Descriviamo un metodo per la tracciatura retrograda dei motoneuroni embrionali della Drosophila usando coloranti fluorescenti lipofilici.

Abstract

Descriviamo una tecnica per l'etichettatura retrograda dei motoneuroni in Drosophila. Usiamo un coloranti lipofilo disciolto di olio e forniamo una piccola gocciolina a una preparazione di filetto embrionale da un microiniettore. Ogni neurone motorio la cui membrana viene contattata dalla goccia può quindi essere rapidamente etichettato. I singoli motoneuroni sono continuamente etichettati, consentendo di visualizzare chiaramente i dettagli strutturali fini. Dato che i coloranti lipofili sono disponibili in vari colori, la tecnica fornisce anche un mezzo per ottenere neuroni adiacenti etichettati in multicolore. Questa tecnica di tracciamento è quindi utile per studiare la morfogenesi neuronale e la connettività sinaptica nel sistema dei neuroni motori della Drosophila.

Introduzione

Il sistema di motoneuroni embrionali della Drosophila offre un potente modello sperimentale per analizzare i meccanismi alla base dello sviluppo del sistema nervoso centrale (CNS)1,2,3. Il sistema dei motoneuroni è suscettibile alle tecniche biochimiche, genetiche, di imaging ed elettrofisiologiche. Utilizzando le tecniche, le manipolazioni genetiche e le analisi funzionali possono essere effettuate a livello di singoli motoneuroni2,4,5,6.

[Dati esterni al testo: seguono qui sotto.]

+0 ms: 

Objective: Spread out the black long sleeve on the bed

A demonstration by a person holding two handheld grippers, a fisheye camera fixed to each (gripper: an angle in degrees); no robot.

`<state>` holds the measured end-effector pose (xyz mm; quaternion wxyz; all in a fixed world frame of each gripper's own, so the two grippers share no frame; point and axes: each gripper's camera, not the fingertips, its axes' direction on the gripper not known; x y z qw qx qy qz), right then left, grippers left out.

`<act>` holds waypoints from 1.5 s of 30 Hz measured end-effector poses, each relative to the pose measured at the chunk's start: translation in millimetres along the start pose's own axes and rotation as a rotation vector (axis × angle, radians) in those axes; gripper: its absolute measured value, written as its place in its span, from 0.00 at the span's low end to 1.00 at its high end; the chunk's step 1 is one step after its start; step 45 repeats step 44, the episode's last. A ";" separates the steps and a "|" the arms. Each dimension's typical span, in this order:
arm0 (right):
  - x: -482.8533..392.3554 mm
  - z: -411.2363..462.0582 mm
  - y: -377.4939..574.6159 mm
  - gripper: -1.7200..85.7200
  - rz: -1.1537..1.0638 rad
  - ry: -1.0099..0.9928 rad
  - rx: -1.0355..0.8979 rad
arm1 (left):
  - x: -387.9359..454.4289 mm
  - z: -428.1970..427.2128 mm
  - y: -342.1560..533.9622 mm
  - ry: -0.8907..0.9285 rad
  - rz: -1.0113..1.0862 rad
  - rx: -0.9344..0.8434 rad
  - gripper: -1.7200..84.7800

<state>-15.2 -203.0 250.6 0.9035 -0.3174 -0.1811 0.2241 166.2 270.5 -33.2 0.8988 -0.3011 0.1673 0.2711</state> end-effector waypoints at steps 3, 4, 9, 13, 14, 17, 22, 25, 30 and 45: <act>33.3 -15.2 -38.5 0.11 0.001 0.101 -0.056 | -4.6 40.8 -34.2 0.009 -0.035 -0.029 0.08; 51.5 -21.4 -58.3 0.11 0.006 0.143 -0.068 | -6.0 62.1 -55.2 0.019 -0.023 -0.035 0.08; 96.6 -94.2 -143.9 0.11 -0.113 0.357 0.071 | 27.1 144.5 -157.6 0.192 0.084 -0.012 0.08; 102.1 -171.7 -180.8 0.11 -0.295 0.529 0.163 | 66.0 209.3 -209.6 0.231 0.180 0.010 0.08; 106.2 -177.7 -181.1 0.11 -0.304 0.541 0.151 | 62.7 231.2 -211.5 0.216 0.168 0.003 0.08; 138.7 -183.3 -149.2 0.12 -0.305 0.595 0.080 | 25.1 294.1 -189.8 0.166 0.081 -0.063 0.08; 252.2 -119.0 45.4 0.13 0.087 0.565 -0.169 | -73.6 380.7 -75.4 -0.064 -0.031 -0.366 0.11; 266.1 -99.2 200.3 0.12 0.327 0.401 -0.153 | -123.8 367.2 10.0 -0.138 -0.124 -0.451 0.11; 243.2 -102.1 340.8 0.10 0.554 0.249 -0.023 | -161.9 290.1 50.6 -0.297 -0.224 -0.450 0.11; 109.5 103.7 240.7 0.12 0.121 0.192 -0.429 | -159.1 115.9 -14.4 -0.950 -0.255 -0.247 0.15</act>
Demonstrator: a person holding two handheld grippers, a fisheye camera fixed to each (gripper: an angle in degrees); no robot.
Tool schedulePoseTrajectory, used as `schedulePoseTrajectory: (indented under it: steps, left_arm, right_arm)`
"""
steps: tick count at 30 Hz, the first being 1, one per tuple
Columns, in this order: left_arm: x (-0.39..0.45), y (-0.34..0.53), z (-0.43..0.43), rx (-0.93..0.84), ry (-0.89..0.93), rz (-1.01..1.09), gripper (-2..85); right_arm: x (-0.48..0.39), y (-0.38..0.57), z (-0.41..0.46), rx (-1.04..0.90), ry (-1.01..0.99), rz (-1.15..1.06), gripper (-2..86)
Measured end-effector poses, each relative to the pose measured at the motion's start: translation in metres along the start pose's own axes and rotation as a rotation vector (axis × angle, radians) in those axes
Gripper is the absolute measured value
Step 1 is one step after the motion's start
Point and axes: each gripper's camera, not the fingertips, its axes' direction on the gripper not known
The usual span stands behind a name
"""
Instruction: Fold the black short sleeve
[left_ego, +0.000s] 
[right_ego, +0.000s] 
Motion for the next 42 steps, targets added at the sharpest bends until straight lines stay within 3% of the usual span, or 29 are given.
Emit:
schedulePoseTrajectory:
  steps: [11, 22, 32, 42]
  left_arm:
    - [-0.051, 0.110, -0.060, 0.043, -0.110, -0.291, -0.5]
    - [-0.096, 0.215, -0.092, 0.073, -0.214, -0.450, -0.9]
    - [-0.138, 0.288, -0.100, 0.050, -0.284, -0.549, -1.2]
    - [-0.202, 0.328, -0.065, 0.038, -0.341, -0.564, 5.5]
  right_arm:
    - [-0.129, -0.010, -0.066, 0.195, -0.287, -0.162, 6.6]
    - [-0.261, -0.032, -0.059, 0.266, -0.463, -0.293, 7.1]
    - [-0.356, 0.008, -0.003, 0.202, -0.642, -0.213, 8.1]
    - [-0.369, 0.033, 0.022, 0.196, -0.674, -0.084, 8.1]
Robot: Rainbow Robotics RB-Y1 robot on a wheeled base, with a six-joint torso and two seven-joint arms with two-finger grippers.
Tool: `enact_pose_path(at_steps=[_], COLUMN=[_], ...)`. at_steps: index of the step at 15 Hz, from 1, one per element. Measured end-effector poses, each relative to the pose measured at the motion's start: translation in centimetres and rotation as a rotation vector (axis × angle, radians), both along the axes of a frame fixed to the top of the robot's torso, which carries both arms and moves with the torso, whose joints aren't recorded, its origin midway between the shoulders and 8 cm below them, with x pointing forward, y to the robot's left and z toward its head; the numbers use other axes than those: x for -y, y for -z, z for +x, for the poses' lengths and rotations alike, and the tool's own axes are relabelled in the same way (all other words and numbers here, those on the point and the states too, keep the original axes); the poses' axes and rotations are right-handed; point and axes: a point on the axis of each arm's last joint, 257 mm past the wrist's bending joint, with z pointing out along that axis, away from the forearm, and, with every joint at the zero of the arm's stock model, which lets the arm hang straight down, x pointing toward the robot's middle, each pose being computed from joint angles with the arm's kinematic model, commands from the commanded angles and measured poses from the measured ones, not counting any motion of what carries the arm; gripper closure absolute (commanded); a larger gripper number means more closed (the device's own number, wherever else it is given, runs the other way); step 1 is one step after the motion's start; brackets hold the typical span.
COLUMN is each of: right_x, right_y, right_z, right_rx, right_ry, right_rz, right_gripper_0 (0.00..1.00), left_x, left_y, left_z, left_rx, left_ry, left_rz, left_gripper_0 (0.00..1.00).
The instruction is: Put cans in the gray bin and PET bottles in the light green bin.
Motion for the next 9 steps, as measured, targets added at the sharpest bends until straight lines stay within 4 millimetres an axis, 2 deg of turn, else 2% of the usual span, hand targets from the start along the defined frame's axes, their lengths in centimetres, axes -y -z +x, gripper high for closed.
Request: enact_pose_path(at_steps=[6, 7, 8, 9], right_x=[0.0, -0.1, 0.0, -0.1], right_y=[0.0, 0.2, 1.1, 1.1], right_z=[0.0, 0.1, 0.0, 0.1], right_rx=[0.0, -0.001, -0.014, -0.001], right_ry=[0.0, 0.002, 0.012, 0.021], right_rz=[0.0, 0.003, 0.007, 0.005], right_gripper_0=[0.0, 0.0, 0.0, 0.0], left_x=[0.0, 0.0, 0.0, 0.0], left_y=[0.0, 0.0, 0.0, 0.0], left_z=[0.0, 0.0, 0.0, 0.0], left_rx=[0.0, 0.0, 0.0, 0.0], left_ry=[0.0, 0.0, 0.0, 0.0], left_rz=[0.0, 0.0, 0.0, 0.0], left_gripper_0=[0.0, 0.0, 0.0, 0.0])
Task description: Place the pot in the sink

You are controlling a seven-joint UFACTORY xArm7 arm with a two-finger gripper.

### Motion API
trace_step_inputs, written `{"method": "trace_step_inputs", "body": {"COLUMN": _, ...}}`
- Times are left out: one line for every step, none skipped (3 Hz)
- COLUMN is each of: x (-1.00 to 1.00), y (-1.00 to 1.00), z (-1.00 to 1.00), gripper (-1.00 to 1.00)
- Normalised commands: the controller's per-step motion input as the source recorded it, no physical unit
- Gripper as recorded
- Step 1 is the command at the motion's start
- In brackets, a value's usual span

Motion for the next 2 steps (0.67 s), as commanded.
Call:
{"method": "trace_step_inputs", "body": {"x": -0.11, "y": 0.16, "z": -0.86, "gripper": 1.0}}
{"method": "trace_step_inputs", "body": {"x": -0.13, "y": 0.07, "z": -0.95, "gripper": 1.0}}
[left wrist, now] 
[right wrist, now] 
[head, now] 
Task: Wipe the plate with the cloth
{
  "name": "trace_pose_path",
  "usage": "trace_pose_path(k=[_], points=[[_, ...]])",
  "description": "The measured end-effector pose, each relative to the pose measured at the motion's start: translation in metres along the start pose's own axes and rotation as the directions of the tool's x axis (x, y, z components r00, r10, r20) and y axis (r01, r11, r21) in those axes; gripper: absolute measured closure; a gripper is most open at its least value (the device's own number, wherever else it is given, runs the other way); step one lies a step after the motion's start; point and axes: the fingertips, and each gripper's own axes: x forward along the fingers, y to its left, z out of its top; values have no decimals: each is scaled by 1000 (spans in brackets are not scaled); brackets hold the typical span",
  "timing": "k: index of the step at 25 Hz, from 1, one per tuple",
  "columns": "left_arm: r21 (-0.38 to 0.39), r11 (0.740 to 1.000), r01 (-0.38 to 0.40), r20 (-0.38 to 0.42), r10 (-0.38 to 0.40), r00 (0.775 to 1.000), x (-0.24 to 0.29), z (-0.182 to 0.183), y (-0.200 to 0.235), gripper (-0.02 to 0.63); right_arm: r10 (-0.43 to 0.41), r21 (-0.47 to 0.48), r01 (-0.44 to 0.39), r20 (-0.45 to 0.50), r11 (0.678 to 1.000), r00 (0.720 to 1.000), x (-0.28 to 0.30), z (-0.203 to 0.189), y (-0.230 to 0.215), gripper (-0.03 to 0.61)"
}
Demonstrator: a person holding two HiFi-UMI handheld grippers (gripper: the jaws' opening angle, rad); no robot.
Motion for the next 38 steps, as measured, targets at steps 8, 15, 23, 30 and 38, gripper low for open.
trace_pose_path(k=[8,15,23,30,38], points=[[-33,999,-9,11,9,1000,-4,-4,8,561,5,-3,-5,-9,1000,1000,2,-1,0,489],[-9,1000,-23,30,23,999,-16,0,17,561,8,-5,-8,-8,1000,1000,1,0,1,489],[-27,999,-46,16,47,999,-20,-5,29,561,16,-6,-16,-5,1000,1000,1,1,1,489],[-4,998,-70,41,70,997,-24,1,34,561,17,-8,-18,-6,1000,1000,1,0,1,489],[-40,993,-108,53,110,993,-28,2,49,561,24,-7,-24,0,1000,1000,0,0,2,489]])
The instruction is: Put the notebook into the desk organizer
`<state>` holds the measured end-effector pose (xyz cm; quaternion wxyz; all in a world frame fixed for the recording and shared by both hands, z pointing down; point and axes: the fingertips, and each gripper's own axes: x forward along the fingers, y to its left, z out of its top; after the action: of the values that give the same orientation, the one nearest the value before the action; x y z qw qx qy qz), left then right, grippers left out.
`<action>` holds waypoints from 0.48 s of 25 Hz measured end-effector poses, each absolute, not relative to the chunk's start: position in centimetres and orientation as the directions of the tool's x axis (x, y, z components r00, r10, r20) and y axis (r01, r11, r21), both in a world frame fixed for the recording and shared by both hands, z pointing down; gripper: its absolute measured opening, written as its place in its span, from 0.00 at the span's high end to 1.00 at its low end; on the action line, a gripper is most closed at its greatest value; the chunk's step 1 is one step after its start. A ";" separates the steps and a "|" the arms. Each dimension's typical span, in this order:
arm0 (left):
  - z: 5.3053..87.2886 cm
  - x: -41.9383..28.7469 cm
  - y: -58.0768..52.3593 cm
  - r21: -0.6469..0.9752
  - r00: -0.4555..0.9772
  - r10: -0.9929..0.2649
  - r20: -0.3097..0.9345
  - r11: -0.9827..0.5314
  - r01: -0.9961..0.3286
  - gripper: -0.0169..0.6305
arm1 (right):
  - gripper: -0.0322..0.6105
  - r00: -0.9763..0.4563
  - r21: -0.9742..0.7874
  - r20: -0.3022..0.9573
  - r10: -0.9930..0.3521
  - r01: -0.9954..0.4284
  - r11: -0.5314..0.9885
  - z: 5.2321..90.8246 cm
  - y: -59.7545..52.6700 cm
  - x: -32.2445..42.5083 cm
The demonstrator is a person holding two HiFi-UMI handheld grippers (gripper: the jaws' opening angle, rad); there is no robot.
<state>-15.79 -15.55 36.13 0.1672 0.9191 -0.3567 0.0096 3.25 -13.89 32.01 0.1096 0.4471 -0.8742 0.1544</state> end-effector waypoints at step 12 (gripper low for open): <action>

Durante lo sviluppo precoce del sistema nervoso, i neuroblasti si dividono e generano un gran numero di glia e neuroni. La relazione spatiotemporale tra la delaminazione e il profilo di espressione genica dei neuroblasti è stata precedentemente studiata nel dettaglio7,8,9. Nel caso del sistema dei motoneuroni, la formazione di giunzione neuromuscolare embrionale (NMJ) è stata ampiamente studiata utilizzando l'aCC (cellula d'angolo anteriore), RP2 (gambero grezzo 2) e i motoneuroni RP52,10. Ad esempio, quando il motoneurone RP5 forma una giunzione sinaptica nascente, la filopodia pre-sinaptica e post-sinaptica viene mescolata11,12,13. Tale comunicazione cellulare diretta è vitale per avviare la formazione di NMJ. Contrariamente a quanto sappiamo sui rami nervosi periferici, la nostra conoscenza di come i dendriti motori avviano la connettività sinaptica all'interno del SNC è ancora primitiva.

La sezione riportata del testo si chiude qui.